CAAMFest, known prior to 2013 as the San Francisco International Asian American Film Festival (SFIAAFF), is presented every May (Asian American and Pacific Islander Heritage Month) in the San Francisco Bay Area in the United States as the nation's largest showcase for new Asian American and Asian films. It annually presents approximately 130 works in San Francisco, Berkeley and San Jose. The festival is organized by the Center for Asian American Media.

==History==
CAAMFest traces its roots to Asian CineVision's New York Asian American Film Festival, begun in 1978. From 1981 to 1984, ACV spun off a traveling version of their festival that toured the U.S. CAAM partnered with ACV to showcase their traveling festival in San Francisco, adding in other films by local filmmakers to help round out the program.

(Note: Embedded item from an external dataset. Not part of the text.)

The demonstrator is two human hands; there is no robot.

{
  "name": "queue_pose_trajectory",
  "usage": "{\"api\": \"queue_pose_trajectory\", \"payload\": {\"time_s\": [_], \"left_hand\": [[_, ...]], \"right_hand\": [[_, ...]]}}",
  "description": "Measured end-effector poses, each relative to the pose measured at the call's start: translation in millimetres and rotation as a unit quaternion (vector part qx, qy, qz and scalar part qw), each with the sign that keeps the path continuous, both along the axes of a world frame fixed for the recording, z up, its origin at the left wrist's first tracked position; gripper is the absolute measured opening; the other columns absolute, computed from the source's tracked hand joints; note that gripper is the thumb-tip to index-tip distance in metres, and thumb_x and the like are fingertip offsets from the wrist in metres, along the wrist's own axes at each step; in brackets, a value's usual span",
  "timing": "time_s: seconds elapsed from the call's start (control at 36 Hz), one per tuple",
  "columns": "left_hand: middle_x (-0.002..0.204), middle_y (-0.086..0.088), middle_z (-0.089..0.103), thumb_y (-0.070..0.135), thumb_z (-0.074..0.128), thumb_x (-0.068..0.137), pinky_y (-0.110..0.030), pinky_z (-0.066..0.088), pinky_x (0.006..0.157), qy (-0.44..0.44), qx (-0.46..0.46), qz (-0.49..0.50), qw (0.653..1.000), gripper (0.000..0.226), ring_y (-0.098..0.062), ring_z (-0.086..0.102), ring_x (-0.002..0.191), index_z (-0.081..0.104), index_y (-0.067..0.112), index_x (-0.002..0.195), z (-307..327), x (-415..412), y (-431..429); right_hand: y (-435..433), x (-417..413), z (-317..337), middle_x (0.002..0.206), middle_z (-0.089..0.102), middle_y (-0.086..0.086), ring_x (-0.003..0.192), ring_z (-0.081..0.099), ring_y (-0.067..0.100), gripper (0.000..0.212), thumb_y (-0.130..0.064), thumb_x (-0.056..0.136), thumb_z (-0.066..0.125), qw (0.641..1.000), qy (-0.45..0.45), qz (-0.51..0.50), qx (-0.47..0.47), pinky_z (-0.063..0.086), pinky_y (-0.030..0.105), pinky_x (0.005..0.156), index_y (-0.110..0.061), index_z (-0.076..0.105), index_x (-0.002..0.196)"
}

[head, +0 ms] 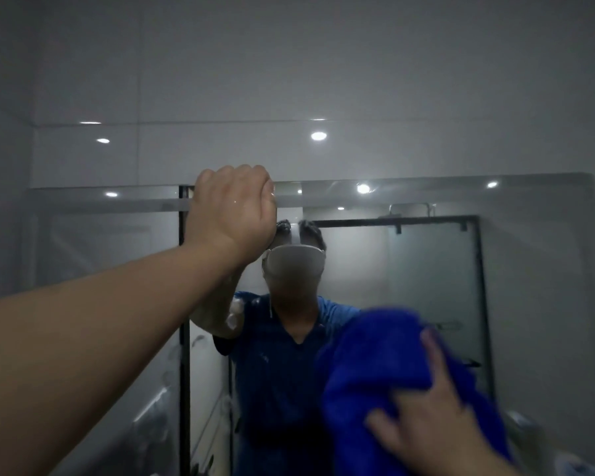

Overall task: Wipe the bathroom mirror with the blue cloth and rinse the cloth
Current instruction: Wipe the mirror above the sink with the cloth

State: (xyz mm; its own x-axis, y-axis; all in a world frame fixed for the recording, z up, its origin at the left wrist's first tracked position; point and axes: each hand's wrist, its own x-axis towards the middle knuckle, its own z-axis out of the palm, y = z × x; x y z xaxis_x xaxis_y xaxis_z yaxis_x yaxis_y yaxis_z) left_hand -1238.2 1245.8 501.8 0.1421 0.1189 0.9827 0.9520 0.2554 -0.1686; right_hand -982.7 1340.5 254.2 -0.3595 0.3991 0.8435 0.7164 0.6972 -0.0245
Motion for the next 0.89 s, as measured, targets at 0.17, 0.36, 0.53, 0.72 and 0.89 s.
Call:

The San Francisco International Asian American Film Festival (SFIAAFF) was founded in 1982 as a joint production between Asian CineVision and the Center for Asian American Media (CAAM). There was no festival in 1985; beginning in 1986 the festival was organized by CAAM. Although the festival originally began with exclusively Asian American work, over the course of the 1990s, they expanded to include works from Asian filmmakers, reflecting an attention to the increasingly transnational forms of media moving between Asia and America.
With the expansion of the festival, CAAM announced in January 2013 the name change of the SFIAAFF to CAAMFest. The new Festival will showcase film as well as other avenues of artistic expression and community engagement, such as music, food, and interactive workshops.

== Locations ==
While the majority of the films at the festival screen at the Sundance Kabuki in Japantown and the Castro Theatre in San Francisco, many films are also screened at the Pacific Film Archive in Berkeley and at the Camera 3 Downtown Cinemas in San Jose.

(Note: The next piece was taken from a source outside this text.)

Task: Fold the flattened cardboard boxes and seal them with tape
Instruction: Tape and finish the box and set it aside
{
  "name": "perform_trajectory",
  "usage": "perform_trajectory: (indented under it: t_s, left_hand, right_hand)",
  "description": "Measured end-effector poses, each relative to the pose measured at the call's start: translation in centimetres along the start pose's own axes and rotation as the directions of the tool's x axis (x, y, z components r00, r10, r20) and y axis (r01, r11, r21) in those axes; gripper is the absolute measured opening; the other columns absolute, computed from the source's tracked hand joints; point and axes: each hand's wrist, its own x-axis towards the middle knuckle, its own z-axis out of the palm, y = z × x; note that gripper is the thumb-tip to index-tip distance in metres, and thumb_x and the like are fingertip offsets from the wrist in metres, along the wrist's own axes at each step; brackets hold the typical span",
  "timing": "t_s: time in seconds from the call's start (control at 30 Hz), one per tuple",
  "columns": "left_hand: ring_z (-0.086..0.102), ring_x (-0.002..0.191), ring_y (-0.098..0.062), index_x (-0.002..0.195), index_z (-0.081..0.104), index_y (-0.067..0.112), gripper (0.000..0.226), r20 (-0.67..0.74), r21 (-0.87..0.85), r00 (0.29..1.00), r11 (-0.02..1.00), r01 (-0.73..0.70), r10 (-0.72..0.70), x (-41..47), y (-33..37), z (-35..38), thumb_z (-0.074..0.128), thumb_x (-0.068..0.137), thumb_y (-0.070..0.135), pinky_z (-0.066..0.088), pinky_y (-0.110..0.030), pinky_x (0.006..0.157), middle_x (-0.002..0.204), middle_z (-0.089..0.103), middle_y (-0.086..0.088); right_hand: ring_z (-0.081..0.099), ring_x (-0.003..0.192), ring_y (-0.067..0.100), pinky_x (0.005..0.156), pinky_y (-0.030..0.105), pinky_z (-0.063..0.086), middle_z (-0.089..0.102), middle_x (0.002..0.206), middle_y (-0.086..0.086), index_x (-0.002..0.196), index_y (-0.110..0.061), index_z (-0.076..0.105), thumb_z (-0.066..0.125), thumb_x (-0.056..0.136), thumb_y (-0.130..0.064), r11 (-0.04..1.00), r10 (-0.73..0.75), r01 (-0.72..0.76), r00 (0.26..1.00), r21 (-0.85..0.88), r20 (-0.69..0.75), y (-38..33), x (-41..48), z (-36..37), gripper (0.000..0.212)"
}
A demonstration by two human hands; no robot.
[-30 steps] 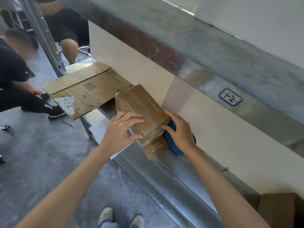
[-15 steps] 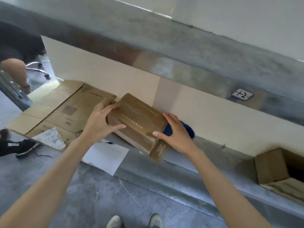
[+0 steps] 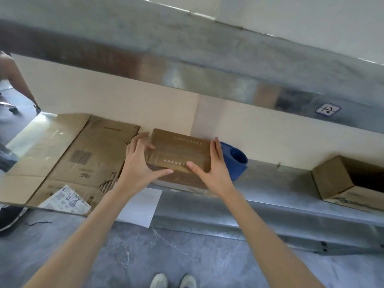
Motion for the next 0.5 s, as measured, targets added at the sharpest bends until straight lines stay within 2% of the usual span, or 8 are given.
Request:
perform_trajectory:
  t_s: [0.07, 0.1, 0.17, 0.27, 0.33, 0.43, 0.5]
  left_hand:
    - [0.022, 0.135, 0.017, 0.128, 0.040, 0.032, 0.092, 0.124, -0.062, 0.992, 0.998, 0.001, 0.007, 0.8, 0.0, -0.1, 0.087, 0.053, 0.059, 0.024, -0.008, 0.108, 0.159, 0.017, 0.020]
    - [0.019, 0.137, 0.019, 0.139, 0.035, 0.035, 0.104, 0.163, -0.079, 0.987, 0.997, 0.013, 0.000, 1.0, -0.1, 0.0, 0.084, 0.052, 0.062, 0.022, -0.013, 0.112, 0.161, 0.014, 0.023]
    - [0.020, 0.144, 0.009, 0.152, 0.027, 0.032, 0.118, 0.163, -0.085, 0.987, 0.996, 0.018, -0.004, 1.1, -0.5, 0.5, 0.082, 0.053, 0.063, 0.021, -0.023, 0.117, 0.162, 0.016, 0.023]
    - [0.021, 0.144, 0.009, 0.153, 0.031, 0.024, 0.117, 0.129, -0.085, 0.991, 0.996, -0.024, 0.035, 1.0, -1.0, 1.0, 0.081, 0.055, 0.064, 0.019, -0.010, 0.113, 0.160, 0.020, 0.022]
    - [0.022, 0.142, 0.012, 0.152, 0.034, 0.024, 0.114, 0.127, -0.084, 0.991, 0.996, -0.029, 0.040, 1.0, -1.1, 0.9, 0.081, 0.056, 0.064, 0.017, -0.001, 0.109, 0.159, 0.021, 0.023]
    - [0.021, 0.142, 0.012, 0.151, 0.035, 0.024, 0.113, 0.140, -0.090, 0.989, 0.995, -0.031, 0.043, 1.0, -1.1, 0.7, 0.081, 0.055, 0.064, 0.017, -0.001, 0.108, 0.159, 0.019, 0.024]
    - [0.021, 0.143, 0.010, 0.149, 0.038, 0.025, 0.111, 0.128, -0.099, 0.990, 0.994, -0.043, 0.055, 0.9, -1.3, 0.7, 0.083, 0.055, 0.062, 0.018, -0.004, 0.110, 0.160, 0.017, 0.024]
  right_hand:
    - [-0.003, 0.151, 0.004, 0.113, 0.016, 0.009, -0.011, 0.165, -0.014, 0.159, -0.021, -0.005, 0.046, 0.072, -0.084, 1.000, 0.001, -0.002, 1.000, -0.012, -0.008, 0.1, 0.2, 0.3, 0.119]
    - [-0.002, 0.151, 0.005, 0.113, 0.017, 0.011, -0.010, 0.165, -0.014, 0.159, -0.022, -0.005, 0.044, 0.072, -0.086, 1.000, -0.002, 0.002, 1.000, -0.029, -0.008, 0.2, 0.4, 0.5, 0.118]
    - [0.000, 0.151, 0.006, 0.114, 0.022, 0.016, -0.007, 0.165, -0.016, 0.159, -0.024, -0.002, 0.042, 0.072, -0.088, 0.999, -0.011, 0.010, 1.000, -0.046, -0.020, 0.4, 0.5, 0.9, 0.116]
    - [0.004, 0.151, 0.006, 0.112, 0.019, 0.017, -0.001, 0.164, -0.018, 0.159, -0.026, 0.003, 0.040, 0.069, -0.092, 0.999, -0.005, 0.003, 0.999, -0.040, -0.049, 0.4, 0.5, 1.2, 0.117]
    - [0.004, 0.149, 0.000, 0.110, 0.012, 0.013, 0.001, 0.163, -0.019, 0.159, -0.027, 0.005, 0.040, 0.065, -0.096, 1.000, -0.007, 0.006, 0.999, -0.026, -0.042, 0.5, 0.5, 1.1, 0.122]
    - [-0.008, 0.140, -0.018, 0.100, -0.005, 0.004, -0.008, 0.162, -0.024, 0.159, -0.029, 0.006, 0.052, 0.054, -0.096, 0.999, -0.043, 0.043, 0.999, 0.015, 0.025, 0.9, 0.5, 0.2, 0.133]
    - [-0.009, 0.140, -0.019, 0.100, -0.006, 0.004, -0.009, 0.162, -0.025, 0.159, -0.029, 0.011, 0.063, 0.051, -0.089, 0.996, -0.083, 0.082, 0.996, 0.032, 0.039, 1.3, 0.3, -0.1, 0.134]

== Awards and premieres ==
The SFIAAFF inaugurated in 2005 a juried competition in two categories as well as audience awards. In 2010 Emmy-nominated documentary Wo Ai Ni (I Love You) Mommy made its world premiere at the SFIAAFF and went on to win Best Documentary at the festival.

The documentary film Linsanity premiered at CAAMFest on March 14, 2013, and won several audience awards. The Vietnamese comedy film How to Fight in Six Inch Heels had its U.S. premiere at CAAMFest on March 13, 2014.